Die städtebauliche Entwicklung von vier Städten im Oberen Mittelrheintal veranschaulicht eine neue Ausstellung, die am 22. Februar in der Festung Ehrenbreitstein öffnet. Oberwesel, St. Goar, Boppard und Koblenz stehen dabei im Mittelpunkt.

Die Straße von Oberwesel vor der Ruine von Schaumburg. (Bild: Österreichische Nationalbibliothek/Public Domain/http://europeana.eu/)
Historischer Stich: Die Straße von Oberwesel und die Ruine von Schaumburg.
(Bild: Österreichische Nationalbibliothek/Public Domain, http://europeana.eu/)

Oberwesel wurde dabei besonders bedacht: In mehreren Seminaren der Hochschule Mainz hat das Kunsthistorische Institut Pläne im Maßstab 1:100 aufgenommen.

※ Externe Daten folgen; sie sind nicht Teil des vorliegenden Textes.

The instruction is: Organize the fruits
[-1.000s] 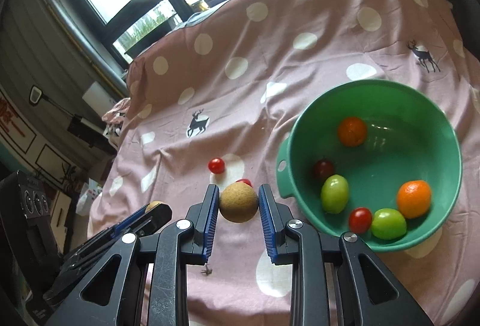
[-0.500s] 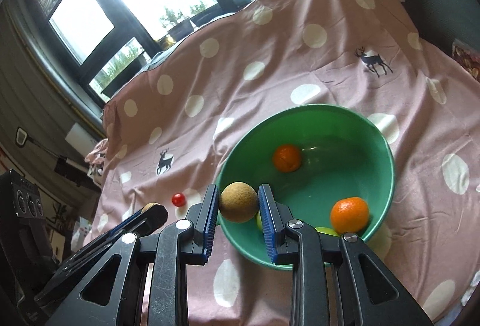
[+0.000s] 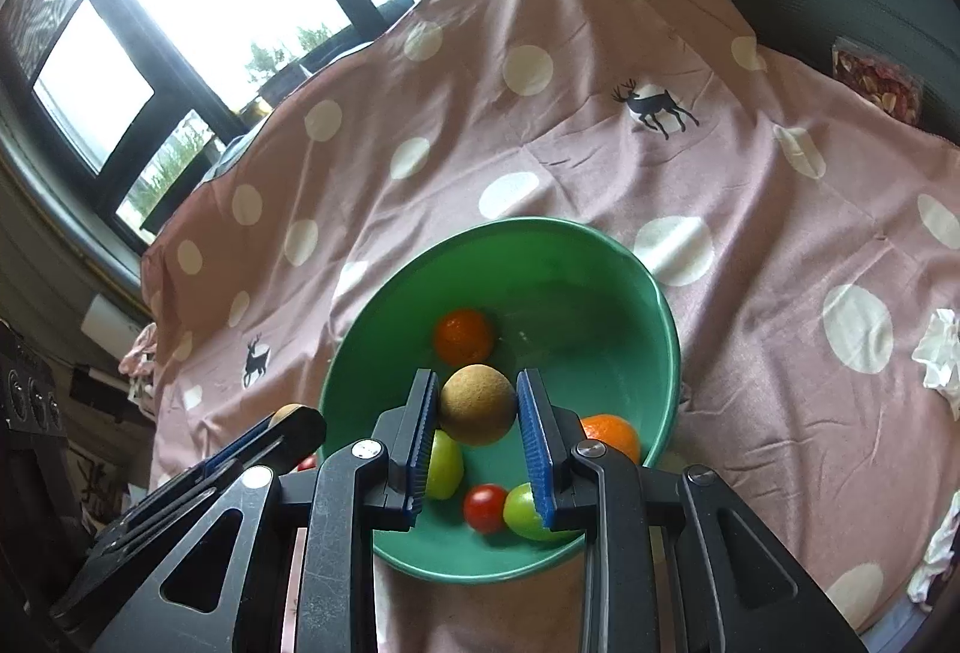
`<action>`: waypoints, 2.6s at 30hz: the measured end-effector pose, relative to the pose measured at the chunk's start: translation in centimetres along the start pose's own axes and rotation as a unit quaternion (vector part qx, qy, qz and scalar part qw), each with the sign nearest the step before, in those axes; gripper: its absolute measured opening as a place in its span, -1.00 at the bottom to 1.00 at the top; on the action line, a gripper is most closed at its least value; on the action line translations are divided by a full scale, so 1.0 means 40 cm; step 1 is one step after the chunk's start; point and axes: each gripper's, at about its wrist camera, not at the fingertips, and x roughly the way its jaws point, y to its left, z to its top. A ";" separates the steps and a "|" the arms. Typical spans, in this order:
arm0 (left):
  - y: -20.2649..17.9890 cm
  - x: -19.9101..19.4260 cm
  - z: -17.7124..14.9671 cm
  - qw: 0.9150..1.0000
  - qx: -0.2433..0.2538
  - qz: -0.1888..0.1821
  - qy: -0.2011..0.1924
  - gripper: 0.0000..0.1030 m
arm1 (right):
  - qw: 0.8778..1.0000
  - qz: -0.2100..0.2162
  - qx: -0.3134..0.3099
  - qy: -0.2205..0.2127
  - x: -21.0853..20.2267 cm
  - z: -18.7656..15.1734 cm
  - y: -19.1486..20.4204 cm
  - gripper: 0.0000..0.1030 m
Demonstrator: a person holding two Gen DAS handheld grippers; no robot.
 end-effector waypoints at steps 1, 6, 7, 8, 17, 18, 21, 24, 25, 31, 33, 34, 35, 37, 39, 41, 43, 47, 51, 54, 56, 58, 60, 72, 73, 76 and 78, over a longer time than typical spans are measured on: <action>-0.003 0.009 0.001 1.000 0.001 -0.001 0.004 -0.47 | 1.000 -0.002 0.002 0.002 0.004 0.001 -0.004 -0.44; -0.015 0.052 -0.001 1.000 0.008 0.000 0.026 -0.47 | 1.000 -0.006 0.013 0.016 0.027 0.003 -0.023 -0.44; -0.017 0.058 -0.002 1.000 0.009 -0.001 0.028 -0.47 | 1.000 -0.006 0.015 0.017 0.030 0.004 -0.026 -0.44; -0.017 0.065 -0.002 0.999 0.011 -0.001 0.032 -0.47 | 1.000 -0.006 0.017 0.018 0.032 0.004 -0.028 -0.44; -0.016 0.111 -0.005 0.998 0.011 0.001 0.054 -0.47 | 0.999 -0.024 0.021 0.031 0.056 0.005 -0.038 -0.44; -0.018 0.115 -0.007 0.998 0.013 0.002 0.057 -0.47 | 0.999 -0.025 0.022 0.032 0.058 0.005 -0.040 -0.44; -0.022 0.126 -0.010 0.998 0.015 0.004 0.062 -0.47 | 0.999 -0.030 0.021 0.035 0.061 0.003 -0.040 -0.44; -0.022 0.135 -0.013 0.998 0.016 0.005 0.066 -0.47 | 0.998 -0.033 0.021 0.039 0.065 0.002 -0.039 -0.44; -0.023 0.137 -0.014 0.998 0.017 0.006 0.068 -0.47 | 0.998 -0.033 0.020 0.040 0.067 0.002 -0.039 -0.44; -0.025 0.146 -0.015 0.997 0.017 0.009 0.071 -0.47 | 0.998 -0.036 0.019 0.043 0.071 -0.001 -0.039 -0.44; -0.025 0.148 -0.017 0.997 0.016 0.009 0.072 -0.47 | 0.998 -0.036 0.019 0.044 0.071 -0.001 -0.041 -0.44; -0.025 0.148 -0.017 0.997 0.017 0.010 0.073 -0.47 | 0.998 -0.037 0.019 0.045 0.072 -0.002 -0.042 -0.44; -0.025 0.150 -0.017 0.997 0.018 0.010 0.075 -0.47 | 0.998 -0.038 0.019 0.046 0.072 -0.001 -0.042 -0.44; -0.026 0.153 -0.019 0.997 0.018 0.011 0.076 -0.47 | 0.998 -0.040 0.019 0.046 0.073 -0.002 -0.042 -0.44; -0.026 0.154 -0.021 0.997 0.017 0.013 0.074 -0.47 | 0.998 -0.041 0.019 0.047 0.073 -0.001 -0.042 -0.44; -0.028 0.154 -0.022 0.997 0.018 0.014 0.074 -0.47 | 0.998 -0.042 0.021 0.048 0.074 -0.001 -0.043 -0.44; -0.028 0.154 -0.024 0.997 0.020 0.013 0.075 -0.47 | 0.998 -0.043 0.017 0.049 0.074 -0.002 -0.041 -0.44; -0.019 0.146 -0.020 0.997 0.011 0.010 0.074 -0.46 | 0.998 -0.043 0.014 0.048 0.074 -0.002 -0.038 -0.44; -0.009 0.125 -0.017 0.998 0.007 0.010 0.065 -0.16 | 0.998 -0.042 0.014 0.041 0.068 0.000 -0.035 -0.44; 0.007 0.103 -0.014 0.998 0.000 0.004 0.058 -0.10 | 0.998 -0.039 0.016 0.038 0.063 0.001 -0.035 -0.33; 0.024 0.083 -0.012 0.999 -0.009 0.001 0.053 -0.03 | 0.999 -0.040 0.015 0.032 0.059 0.001 -0.029 -0.18; 0.047 0.056 -0.009 0.999 -0.019 -0.013 0.042 -0.03 | 0.999 -0.034 0.012 0.028 0.052 0.001 -0.021 -0.17; 0.073 0.025 -0.007 0.999 -0.032 -0.009 0.036 0.12 | 0.999 -0.026 0.002 0.023 0.044 -0.001 -0.004 -0.17; 0.386 -0.061 0.010 0.988 -0.133 0.079 0.017 0.17 | 0.992 0.066 -0.097 0.053 0.065 -0.056 0.201 -0.16; 0.409 -0.054 0.010 0.987 -0.137 0.082 0.023 0.16 | 0.990 0.068 -0.109 0.062 0.077 -0.067 0.224 -0.16; 0.473 -0.034 0.008 0.984 -0.157 0.083 0.032 0.07 | 0.982 0.076 -0.146 0.087 0.117 -0.100 0.289 -0.16; 0.499 -0.017 0.008 0.983 -0.165 0.074 0.039 -0.01 | 0.977 0.078 -0.167 0.102 0.152 -0.122 0.330 -0.16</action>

Sie dokumentieren die heutigen Straßenzüge Oberwesels. Aber auch von St. Goar, Boppard und Koblenz wurden Fotos, historische Abbildungen, Stiche und kurze Texte untersucht. „Aus der Gegenüberstellung der vornehmlich studentischen Arbeiten werden die Entwicklungen der Städte von den Anfängen bis heute lebendig“, heißt es in der Ankündigung.

Die Ausstellung „Stadtbild im Welterbe“ geht aus einem Kooperationsprojekt der Generaldirektion Kulturelles Erbe Rheinland-Pfalz (GDKE) mit der Hochschule Mainz und der Johannes Gutenberg-Universität Mainz hervor und wurde mit finanzieller Unterstützung der Entwicklungsagentur Rheinland-Pfalz ermöglicht. Die Ausstellung wird am Freitag, 22. Februar um 18 Uhr eröffnet und läuft bis zum 26. Mai.